5 Tips for a Great Whale Watching Experience
Posted by Minqi on 13 July 2016
Whale watching season in Australia is a wonderful treat! The season begins in late May and runs until November. During this time, humpbacks and orcas migrate from the cold waters of the Antarctic up to the warmer waters of Australia. The whales usually give birth in the warmer waters and then they travel back to the Antarctic with their calves. The whales are commonly seen on the east coast of Australia from Tasmania to Hervey Bay in Queensland. Popular whale watching destinations include areas of Sydney in New South Wales and the Gold Coast in Queensland. Both locals and internationals are very excited to participate in watching the beauty and magic of the whales. It truly is an unforgettable experience. There is one particular whale that you might want to keep an eye out for. Migaloo is Australia’s most well-known whale because he is a rare white humpback! Locals and tourists alike always report their sightings of this majestic creature. You can follow the sightings here: https://twitter.com/migaloo1?lang=en Going on a whale watching excursion by boat is an incredible way to see them. If you are going to go on a boat trip to see the whales up close, you might want to keep the following tips in mind:
- 1. Be patient: Sometimes you might get lucky and see a whale straight away. Sometimes, it might take longer. Bring a card game or things to keep you entertained while you are waiting. There is no use being impatient while you are out in the middle of the ocean. Keep that positive attitude that you will see a whale soon and the wait will be worth it!
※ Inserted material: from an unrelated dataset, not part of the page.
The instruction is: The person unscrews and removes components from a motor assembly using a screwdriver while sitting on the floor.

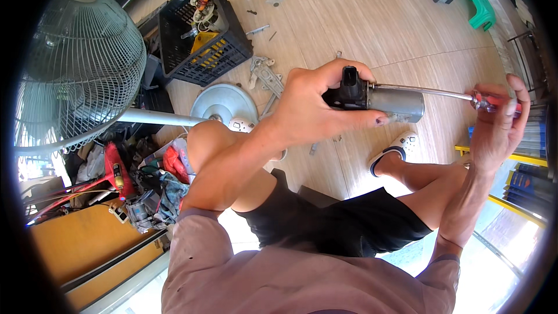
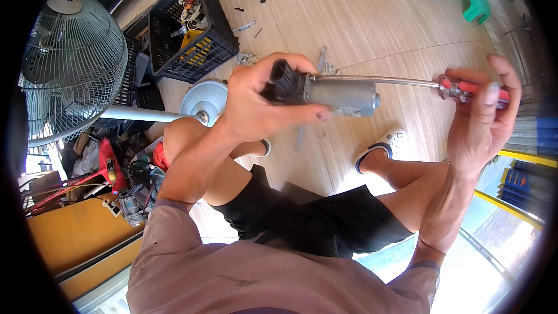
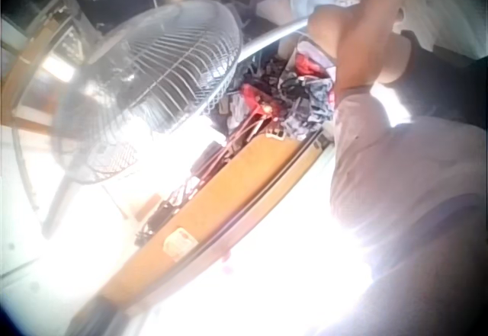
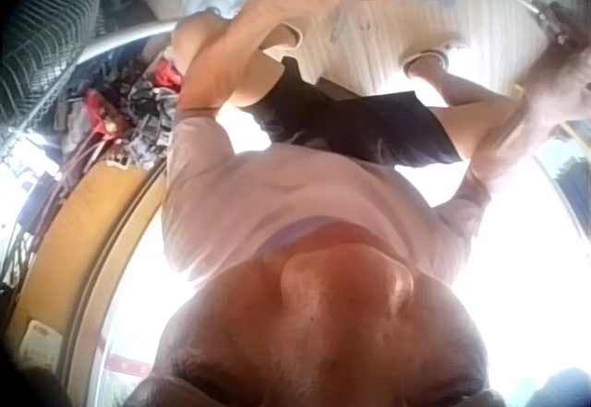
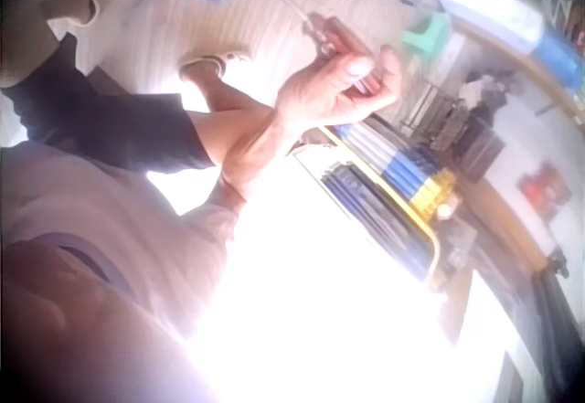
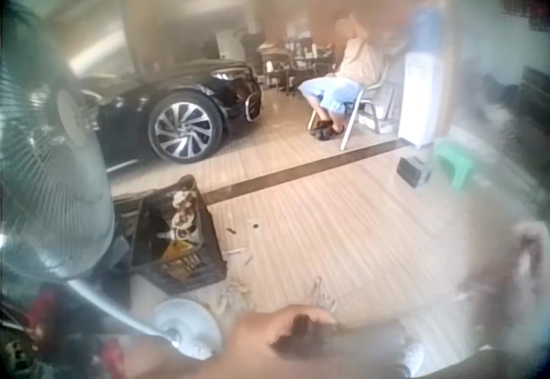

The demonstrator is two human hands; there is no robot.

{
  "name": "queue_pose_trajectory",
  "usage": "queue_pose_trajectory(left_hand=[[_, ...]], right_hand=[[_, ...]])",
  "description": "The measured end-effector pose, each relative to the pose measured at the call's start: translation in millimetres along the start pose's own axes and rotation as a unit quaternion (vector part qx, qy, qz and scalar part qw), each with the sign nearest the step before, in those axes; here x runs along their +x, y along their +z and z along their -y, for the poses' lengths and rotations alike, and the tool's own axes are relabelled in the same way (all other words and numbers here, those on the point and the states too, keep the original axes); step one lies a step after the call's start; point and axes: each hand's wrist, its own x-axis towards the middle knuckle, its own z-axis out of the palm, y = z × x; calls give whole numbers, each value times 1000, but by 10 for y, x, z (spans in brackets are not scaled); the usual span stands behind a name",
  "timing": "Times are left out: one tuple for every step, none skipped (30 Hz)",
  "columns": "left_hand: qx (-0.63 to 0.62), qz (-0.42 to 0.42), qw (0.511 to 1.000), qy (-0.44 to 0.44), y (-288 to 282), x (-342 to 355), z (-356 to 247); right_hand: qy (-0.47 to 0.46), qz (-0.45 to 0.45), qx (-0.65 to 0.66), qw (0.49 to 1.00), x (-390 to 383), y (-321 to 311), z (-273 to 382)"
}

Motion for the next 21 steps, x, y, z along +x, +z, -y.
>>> queue_pose_trajectory(left_hand=[[5, -15, 999, 34, 21, 1, 50], [7, -29, 997, 70, 43, 7, 73], [5, -30, 997, 70, 51, 14, 71], [-6, -29, 997, 69, 58, 20, 67], [-15, -30, 997, 67, 59, 25, 68], [-14, -31, 997, 67, 47, 24, 55], [-7, -20, 999, 50, 26, 21, 32], [2, -9, 999, 32, 14, 12, 13], [4, -9, 999, 31, 17, 7, 14], [0, -10, 999, 32, 24, 3, 19], [-8, -8, 999, 35, 36, 11, 22], [-9, -6, 999, 35, 47, 16, 32], [-5, -16, 999, 39, 59, 18, 41], [2, -29, 999, 42, 52, 8, 51], [1, -29, 999, 43, 46, 6, 45], [-2, -21, 999, 28, 33, 2, 39], [-5, -14, 1000, 14, 17, -1, 38], [-3, -13, 1000, 16, 26, 10, 11], [-14, -9, 1000, 14, 31, 23, -11], [-29, -6, 1000, 9, 30, 25, -1], [-29, -6, 1000, 8, 30, 22, -1]], right_hand=[[-73, 58, 61, 994, 65, 108, -1], [-144, 115, 118, 976, 135, 182, 29], [-157, 135, 102, 973, 151, 161, 45], [-169, 154, 86, 970, 166, 138, 59], [-129, 162, 111, 972, 128, 89, 67], [-109, 167, 123, 972, 84, 25, 56], [-89, 171, 135, 972, 47, -35, 50], [-52, 106, 79, 990, -9, -89, 10], [-34, 72, 51, 996, -12, -122, -17], [-14, 39, 24, 999, -8, -136, -33], [-62, 113, 60, 990, 58, -116, -14], [-86, 150, 77, 982, 81, -23, 12], [-108, 186, 96, 972, 100, 71, 35], [-119, 103, 122, 980, 99, 357, 71], [-125, 62, 134, 981, 91, 409, 84], [-130, 20, 144, 981, 82, 462, 92], [-105, 36, 127, 986, 59, 376, 73], [-95, 42, 120, 987, 35, 259, 78], [-85, 49, 113, 989, 17, 144, 78], [-72, 41, 29, 996, 9, 53, 56], [-65, 36, -14, 997, 11, 20, 30]])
- 2. Wear proper footwear:If the sea gets a little rough, you might find it easy to slip or slide on the deck. Wearing proper slip-proof and closed-toe footwear will help to ensure that you do not experience any unnecessary injury during your whale watching.
- 3. Protect yourself from the sun:Make sure to wear a hat, sunglasses and sunscreen in order to protect yourself from burns and the sun’s harmful rays. It is also wise to stay hydrated as well and drink lots of water. Avoiding sun exposure and dehydration will also help to prevent sea sickness.
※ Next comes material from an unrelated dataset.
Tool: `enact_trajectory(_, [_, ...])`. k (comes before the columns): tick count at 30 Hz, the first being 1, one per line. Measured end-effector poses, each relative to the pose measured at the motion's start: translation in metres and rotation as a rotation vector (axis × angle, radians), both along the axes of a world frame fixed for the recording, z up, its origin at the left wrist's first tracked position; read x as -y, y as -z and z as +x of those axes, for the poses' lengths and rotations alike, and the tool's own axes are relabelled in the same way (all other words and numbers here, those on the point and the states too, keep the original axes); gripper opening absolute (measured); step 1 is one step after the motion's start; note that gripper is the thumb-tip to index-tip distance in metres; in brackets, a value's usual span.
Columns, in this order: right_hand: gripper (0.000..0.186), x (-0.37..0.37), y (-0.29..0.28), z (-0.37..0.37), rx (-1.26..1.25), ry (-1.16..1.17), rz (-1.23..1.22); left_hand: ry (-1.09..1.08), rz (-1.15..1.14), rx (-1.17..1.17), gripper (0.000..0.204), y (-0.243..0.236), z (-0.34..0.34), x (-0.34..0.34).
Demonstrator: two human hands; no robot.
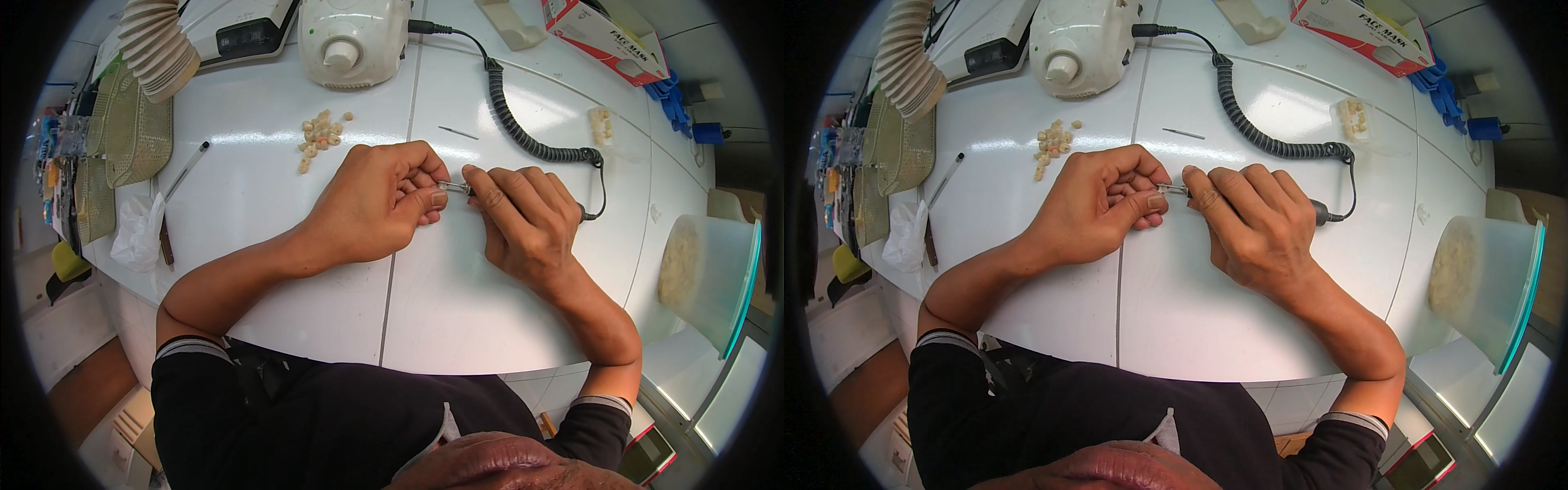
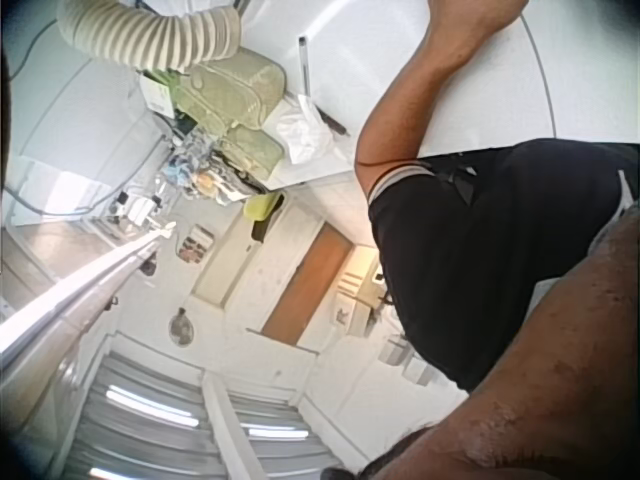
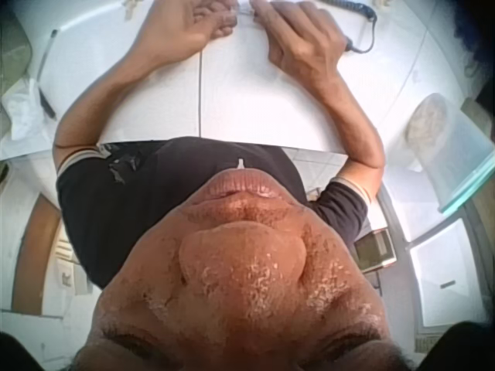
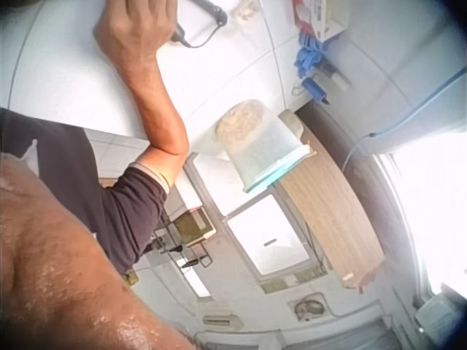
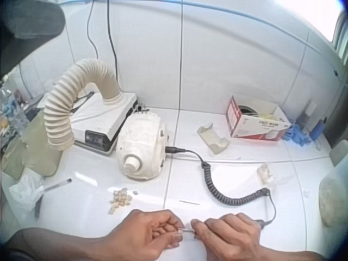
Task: The person polishes several small dental crowns one at a time using a rotary hand tool on a workbench.
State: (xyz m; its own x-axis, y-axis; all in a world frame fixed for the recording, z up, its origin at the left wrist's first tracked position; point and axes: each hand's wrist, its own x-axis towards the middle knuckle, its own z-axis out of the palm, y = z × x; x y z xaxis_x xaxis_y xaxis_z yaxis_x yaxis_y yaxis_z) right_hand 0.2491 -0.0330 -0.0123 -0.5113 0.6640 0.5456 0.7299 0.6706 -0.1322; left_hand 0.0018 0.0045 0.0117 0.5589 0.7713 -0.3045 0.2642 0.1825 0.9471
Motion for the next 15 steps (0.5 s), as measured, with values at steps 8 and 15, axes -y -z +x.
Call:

- 4. Combat sea sickness before it starts:If you know that you are prone to motion sickness, or even if you aren’t, you should probably take a tablet to calm your stomach before you get on the boat. Visit a chemist and pick up ginger lollies or sea sickness tablets. Some boats do sell tablets but it is always better to take them before you board. Most boats depart in the morning so make sure that you make the time to fit breakfast in. Eating breakfast will reduce your chances of getting sick. If worse comes to worse and you do feel sick, sitting outside and staring at the horizon will help to settle your stomach.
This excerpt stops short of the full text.